Но я не догадывалась, что в итоге буду не шептать, а кричать. Мне было все равно, кто услышит, ведь я знала, что мы никогда сюда не вернемся, это правило он озвучил сразу: никуда не приезжать дважды. Сначала это кольнуло меня, хоть я и не могла объяснить почему, и только на обратном пути я поняла, что именно меня смутило; наш план был хорош, но, возможно, он был лишь частью еще большего плана, а я не хотела становиться частью плана, цель которого была мне неизвестна. Когда он потянулся к куртке за сигаретами, я натянула одеяло на живот и посмотрела на красно-зеленое полосатое кресло возле кровати, на котором лежала моя сумочка; и подумала – лучше бы я вообще не заметила этого кресла; я больше никогда его не увижу, это случайный предмет мебели, немного потрепанный и просиженный, совсем не такой уютный, как у Ирми, но тоже с лампой для чтения, и ее большой желтоватый абажур стоит немного криво. Пепельница была стеклянная, с рекламой сигар, треугольная и плоская, как в пивной.
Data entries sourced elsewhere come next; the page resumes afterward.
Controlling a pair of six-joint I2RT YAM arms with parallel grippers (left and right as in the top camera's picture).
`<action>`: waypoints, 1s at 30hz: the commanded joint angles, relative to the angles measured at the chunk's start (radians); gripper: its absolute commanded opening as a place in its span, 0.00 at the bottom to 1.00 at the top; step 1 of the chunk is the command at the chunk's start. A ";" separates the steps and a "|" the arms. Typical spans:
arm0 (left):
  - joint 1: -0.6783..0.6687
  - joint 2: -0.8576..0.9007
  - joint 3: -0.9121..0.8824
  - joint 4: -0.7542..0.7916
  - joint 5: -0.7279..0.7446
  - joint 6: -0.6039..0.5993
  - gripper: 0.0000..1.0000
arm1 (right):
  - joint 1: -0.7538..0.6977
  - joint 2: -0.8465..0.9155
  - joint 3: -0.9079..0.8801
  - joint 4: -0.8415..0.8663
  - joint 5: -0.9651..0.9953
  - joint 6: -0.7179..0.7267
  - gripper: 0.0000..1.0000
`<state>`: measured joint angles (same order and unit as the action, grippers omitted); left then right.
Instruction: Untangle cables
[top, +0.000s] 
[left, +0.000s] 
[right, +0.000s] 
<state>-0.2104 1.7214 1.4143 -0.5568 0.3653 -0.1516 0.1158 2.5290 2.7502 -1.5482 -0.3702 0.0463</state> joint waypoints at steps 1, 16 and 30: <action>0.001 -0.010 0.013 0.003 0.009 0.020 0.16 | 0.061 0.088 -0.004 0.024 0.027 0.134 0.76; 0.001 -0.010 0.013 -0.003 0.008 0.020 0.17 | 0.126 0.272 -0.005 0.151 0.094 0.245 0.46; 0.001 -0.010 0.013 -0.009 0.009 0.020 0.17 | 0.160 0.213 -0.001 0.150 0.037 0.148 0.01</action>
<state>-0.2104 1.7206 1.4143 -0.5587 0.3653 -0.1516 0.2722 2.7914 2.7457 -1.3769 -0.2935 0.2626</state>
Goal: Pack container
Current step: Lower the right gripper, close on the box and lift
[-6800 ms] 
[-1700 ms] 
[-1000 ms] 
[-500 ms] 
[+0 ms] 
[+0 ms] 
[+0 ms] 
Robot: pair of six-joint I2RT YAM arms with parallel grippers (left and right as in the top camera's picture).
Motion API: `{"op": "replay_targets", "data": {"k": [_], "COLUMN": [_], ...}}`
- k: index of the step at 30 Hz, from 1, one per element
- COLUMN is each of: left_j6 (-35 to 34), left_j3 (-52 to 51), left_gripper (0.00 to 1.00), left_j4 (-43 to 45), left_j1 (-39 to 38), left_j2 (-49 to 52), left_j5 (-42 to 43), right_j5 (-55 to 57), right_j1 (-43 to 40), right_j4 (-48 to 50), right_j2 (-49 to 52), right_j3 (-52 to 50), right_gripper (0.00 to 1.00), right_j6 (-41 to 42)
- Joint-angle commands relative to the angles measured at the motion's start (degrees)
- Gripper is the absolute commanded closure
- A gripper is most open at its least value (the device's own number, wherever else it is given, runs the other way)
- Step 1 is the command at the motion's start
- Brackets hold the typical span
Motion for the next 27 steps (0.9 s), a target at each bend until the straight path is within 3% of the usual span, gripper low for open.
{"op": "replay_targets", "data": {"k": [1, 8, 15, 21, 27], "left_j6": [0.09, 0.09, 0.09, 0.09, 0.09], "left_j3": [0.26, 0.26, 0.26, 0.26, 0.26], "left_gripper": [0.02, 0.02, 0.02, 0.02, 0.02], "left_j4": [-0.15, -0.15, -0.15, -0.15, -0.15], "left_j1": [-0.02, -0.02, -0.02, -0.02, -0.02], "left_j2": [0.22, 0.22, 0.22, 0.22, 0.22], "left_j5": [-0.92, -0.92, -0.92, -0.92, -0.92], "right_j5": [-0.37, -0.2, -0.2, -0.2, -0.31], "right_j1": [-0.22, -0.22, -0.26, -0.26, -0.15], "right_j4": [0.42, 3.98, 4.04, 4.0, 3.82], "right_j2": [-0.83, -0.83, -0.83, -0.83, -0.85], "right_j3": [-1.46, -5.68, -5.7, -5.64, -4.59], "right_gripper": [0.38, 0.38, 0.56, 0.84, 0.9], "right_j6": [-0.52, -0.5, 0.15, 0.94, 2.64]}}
Он поставил ее себе на живот, зажег для меня вторую сигарету, и мы лежали молча, а я раздумывала, насколько хорошо выглядит моя прическа. Я подняла голову и посмотрелась в зеркало, приделанное к дверце шкафа, – и увидела там женщину средних лет с темными волосами и распаленным лицом, обессиленную и серьезную; изображение показалось мне расплывчатым, но зеркало могло быть старым. Настал подходящий момент для объяснения в любви, но я не решилась. В положении лежа его живот казался более плоским; мой, наверное, тоже. Я поймала себя на том, что жду его первой фразы; это был своего рода экзамен, о котором он не знал. Только когда он покопался на прикроватном столике и наконец сказал: десять часов, я поняла, что все экзамены пройдены; мне было все равно, что он скажет, я просто хотела встретиться с ним еще. Я увидела свое белье, лежавшее на полу; он медленно его с меня снял и принялся водить кончиками пальцев по коже; я задрожала и попыталась на него посмотреть, но не смогла; я слишком боялась испортить ту первую ночь, пусть и неполную.